═══ STORED DATA

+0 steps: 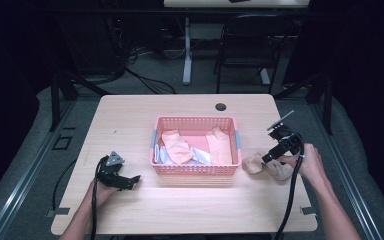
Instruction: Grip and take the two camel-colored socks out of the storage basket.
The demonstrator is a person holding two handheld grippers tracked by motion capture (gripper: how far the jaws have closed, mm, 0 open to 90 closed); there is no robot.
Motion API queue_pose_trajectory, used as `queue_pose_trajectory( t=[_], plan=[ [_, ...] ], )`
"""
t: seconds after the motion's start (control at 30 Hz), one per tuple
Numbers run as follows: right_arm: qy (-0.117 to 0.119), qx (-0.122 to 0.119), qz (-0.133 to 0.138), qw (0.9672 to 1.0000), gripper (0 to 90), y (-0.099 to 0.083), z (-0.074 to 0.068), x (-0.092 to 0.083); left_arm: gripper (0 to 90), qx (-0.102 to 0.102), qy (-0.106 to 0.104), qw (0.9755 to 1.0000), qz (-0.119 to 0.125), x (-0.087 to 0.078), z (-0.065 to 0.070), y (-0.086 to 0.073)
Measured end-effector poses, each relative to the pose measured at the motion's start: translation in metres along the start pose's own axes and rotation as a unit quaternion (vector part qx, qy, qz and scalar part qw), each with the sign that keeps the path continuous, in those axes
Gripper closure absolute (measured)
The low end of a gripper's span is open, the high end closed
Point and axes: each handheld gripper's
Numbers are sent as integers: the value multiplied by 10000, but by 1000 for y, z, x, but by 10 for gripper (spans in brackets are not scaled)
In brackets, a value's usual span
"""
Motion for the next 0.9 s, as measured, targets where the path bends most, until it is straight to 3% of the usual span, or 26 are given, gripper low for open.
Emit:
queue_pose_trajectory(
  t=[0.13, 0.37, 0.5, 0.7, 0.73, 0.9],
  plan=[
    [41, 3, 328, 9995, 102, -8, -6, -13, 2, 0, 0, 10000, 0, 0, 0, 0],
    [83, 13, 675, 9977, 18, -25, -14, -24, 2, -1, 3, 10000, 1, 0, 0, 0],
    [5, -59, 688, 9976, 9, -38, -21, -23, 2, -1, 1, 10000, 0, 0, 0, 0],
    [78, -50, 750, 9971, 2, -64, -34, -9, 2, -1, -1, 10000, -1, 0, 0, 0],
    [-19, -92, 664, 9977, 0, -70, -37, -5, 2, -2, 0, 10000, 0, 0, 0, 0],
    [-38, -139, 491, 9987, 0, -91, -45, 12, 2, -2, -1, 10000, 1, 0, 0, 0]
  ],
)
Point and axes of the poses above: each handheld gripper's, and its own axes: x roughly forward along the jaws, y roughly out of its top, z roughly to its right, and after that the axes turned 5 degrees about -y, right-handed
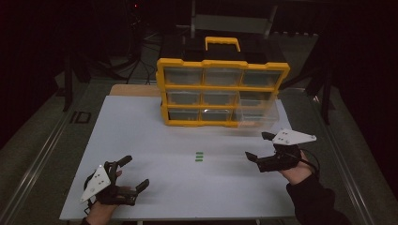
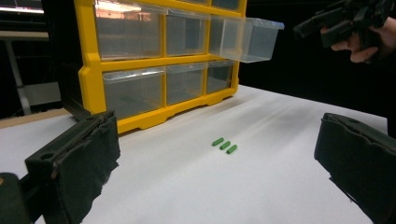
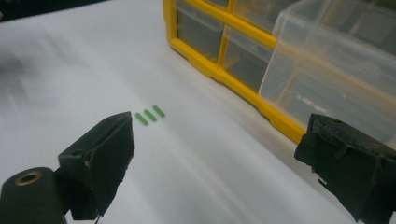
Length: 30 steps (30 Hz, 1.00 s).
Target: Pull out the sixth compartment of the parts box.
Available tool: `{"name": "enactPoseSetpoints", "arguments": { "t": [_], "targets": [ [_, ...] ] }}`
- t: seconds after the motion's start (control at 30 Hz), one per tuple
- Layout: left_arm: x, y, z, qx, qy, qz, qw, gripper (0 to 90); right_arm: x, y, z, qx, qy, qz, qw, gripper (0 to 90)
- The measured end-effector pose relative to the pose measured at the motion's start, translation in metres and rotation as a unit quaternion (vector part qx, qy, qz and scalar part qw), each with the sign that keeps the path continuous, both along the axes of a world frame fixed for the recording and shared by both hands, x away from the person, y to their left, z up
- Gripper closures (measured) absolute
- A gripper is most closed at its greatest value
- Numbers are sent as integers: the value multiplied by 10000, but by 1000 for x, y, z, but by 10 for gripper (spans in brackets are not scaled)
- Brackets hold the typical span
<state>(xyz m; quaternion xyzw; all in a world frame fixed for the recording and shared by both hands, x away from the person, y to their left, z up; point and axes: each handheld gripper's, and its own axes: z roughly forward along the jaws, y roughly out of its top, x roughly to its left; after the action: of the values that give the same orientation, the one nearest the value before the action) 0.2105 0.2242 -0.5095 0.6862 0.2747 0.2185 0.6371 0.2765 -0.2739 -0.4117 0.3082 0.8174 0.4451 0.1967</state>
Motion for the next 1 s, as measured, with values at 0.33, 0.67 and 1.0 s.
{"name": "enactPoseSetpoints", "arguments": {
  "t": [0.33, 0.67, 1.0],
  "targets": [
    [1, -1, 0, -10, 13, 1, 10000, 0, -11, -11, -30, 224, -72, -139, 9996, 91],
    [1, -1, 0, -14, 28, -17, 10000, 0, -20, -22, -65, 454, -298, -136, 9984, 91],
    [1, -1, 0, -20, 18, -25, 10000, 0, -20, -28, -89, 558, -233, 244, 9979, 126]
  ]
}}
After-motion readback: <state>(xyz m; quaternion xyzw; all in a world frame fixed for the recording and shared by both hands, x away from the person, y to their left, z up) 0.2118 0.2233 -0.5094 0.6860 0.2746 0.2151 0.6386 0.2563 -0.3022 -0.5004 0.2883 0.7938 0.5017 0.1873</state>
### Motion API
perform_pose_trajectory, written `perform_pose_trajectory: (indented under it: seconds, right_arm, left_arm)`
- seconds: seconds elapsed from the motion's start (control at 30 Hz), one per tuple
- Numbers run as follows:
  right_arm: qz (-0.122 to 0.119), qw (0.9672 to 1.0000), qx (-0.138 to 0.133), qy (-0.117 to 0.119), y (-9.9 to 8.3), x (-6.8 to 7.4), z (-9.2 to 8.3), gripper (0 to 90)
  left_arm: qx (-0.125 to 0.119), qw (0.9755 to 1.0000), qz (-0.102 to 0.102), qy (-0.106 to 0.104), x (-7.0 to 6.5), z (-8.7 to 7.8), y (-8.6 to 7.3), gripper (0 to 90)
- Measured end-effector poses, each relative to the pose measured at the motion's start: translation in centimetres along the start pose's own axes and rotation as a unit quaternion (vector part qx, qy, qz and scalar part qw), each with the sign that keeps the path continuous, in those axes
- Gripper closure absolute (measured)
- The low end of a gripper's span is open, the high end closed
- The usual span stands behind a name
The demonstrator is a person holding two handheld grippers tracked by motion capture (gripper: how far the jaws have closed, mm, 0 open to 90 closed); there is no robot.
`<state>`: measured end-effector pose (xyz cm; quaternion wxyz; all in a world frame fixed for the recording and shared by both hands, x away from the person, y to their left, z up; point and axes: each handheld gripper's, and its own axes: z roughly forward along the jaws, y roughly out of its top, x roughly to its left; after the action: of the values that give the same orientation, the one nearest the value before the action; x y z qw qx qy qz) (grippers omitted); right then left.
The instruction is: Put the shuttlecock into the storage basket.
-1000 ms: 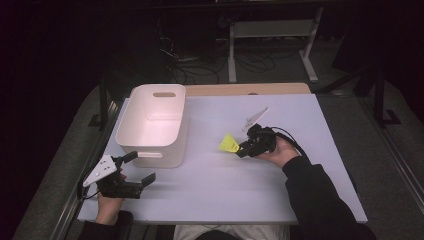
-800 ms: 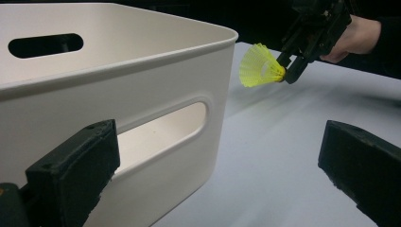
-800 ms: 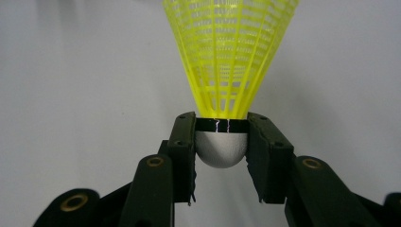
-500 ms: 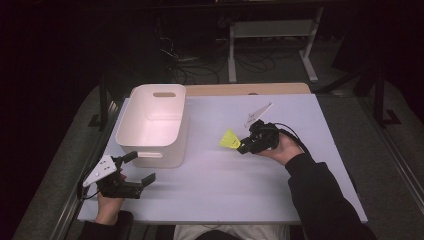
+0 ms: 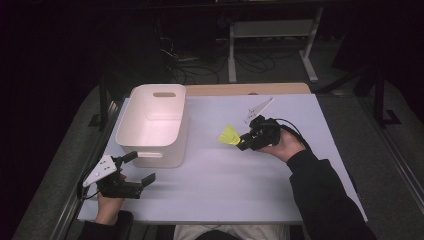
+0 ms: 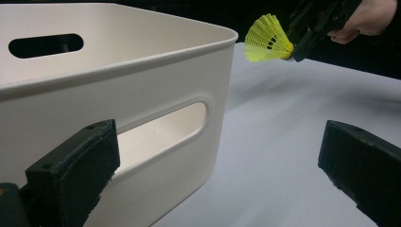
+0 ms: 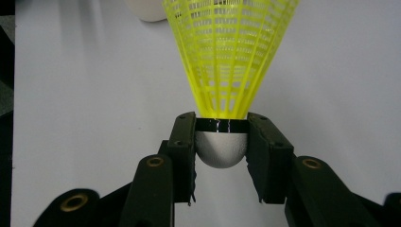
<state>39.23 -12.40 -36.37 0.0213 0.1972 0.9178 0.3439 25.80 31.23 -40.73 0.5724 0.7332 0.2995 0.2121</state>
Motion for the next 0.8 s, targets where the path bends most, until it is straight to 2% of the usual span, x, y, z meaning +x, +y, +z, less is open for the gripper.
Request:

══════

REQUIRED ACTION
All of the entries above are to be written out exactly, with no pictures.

ANSWER
+0 steps: 
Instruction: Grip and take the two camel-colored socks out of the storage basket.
The demonstrator is a person holding two handheld grippers tracked by motion capture (gripper: how far the jaws have closed, mm, 0 open to 90 closed); there is no robot.
Motion API queue_pose_trajectory, used as `queue_pose_trajectory( t=[_], plan=[ [_, ...] ], )`
"""
t: seconds after the motion's start (control at 30 Hz), one per tuple
Numbers run as follows: right_arm: qy (-0.117 to 0.119), qx (-0.122 to 0.119), qz (-0.133 to 0.138), qw (0.9672 to 1.0000), gripper (0 to 90), y (-0.099 to 0.083), z (-0.074 to 0.068), x (-0.092 to 0.083); left_arm: gripper (0 to 90), qx (-0.102 to 0.102), qy (-0.106 to 0.104), qw (0.9755 to 1.0000), qz (-0.119 to 0.125), x (-0.087 to 0.078), z (-0.065 to 0.070), y (-0.086 to 0.073)
Measured end-effector poses, each relative to the pose measured at the motion's start: translation in metres along the start pose's own axes and rotation as a unit quaternion (vector part qx, qy, qz and scalar part qw), each with the sign that keeps the path continuous, in those axes
Gripper closure absolute (measured)
The low end of a gripper's span is open, the high end closed
Point and axes: each handheld gripper's
Numbers are sent as integers: the value multiplied by 10000, but by 1000 for y, z, x, but by 10 for gripper (spans in brackets are not scaled)
In brackets, a value's usual span
"""
Motion for the next 0.9 s, as measured, targets where the path bends most, until it is straight to 3% of the usual span, or 26 are given, gripper low for open.
Emit:
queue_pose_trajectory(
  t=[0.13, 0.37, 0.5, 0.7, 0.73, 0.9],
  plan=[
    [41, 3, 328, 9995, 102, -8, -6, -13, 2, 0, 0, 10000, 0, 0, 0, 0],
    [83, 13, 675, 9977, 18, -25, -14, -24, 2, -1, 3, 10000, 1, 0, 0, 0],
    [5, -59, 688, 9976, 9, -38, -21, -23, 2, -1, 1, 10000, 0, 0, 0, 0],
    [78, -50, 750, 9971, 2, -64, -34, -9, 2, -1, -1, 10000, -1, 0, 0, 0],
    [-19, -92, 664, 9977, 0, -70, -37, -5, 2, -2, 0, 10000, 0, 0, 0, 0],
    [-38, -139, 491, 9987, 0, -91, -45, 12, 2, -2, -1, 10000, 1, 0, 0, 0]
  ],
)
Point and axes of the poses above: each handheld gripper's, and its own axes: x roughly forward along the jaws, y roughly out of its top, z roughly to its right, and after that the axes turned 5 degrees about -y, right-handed
Length: 30 steps (30 Hz, 1.00 s).
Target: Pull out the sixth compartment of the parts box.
Available tool: `{"name": "enactPoseSetpoints", "arguments": { "t": [_], "targets": [ [_, ...] ] }}`
- t: seconds after the motion's start (control at 30 Hz), one per tuple
- Layout: left_arm: x, y, z, qx, qy, qz, qw, gripper (0 to 90); right_arm: x, y, z, qx, qy, qz, qw, gripper (0 to 90)
- The measured end-effector pose relative to the pose measured at the motion's start, translation in metres and rotation as a unit quaternion (vector part qx, qy, qz and scalar part qw), each with the sign that keeps the path continuous, both along the axes of a world frame fixed for the recording and shared by both hands, x away from the person, y to their left, z up
- Gripper closures (measured) absolute
- A gripper is most closed at its greatest value
- Numbers are sent as integers: the value multiplied by 10000, but by 1000 for x, y, z, but by 10 for gripper (spans in brackets are not scaled)
- Brackets hold the typical span
<state>(xyz m; quaternion xyzw; all in a world frame fixed for the recording and shared by both hands, x away from the person, y to their left, z up; point and axes: each handheld gripper's, and its own axes: z roughly forward along the jaws, y roughly out of its top, x roughly to its left; after the action: of the values that give the same orientation, the one nearest the value before the action) 0.2105 0.2242 -0.5095 0.6862 0.2747 0.2185 0.6371 0.2765 -0.2739 -0.4117 0.3082 0.8174 0.4451 0.1967</state>
Motion for the next 1 s, as measured, with values at 0.33, 0.67 and 1.0 s.
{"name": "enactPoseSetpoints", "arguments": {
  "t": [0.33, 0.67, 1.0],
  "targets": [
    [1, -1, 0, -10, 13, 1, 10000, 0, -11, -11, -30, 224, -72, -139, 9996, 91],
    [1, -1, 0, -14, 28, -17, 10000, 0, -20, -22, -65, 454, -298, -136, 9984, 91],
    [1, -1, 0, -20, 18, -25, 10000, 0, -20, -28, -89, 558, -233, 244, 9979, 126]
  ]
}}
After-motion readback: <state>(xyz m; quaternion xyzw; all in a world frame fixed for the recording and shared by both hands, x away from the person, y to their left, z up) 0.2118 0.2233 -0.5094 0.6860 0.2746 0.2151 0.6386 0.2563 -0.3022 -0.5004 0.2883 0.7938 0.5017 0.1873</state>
### Motion API
perform_pose_trajectory, written `perform_pose_trajectory: (indented under it: seconds, right_arm, left_arm)`
- seconds: seconds elapsed from the motion's start (control at 30 Hz), one per tuple
- Numbers run as follows:
  right_arm: qz (-0.122 to 0.119), qw (0.9672 to 1.0000), qx (-0.138 to 0.133), qy (-0.117 to 0.119), y (-9.9 to 8.3), x (-6.8 to 7.4), z (-9.2 to 8.3), gripper (0 to 90)
  left_arm: qx (-0.125 to 0.119), qw (0.9755 to 1.0000), qz (-0.102 to 0.102), qy (-0.106 to 0.104), x (-7.0 to 6.5), z (-8.7 to 7.8), y (-8.6 to 7.3), gripper (0 to 90)
- Measured end-effector poses, each relative to the pose measured at the motion's start: translation in centimetres along the start pose's own axes and rotation as a unit quaternion (vector part qx, qy, qz and scalar part qw), each with the sign that keeps the path continuous, in those axes
- Gripper closure absolute (measured)
- The low end of a gripper's span is open, the high end closed
- The usual span stands behind a name
The demonstrator is a person holding two handheld grippers tracked by motion capture (gripper: how far the jaws have closed, mm, 0 open to 90 closed); there is no robot.
`<state>`: measured end-effector pose (xyz cm; quaternion wxyz; all in a world frame fixed for the recording and shared by both hands, x away from the person, y to their left, z up; point and axes: each handheld gripper's, and its own axes: z roughly forward along the jaws, y roughly out of its top, x roughly to its left; after the action: of the values that give the same orientation, the one nearest the value before the action; x y z qw qx qy qz) (grippers omitted); right then left.
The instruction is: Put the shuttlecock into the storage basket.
-1000 ms: 
-800 ms: 
-800 ms: 
-500 ms: 
+0 ms: 
+0 ms: 
+0 ms: 
<state>39.23 -12.40 -36.37 0.0213 0.1972 0.9178 0.3439 25.80 31.23 -40.73 0.5724 0.7332 0.2995 0.2121</state>
Motion for the next 0.8 s, targets where the path bends most, until it is straight to 2% of the usual span, x, y, z meaning +x, +y, +z, less is open for the gripper.
Request:

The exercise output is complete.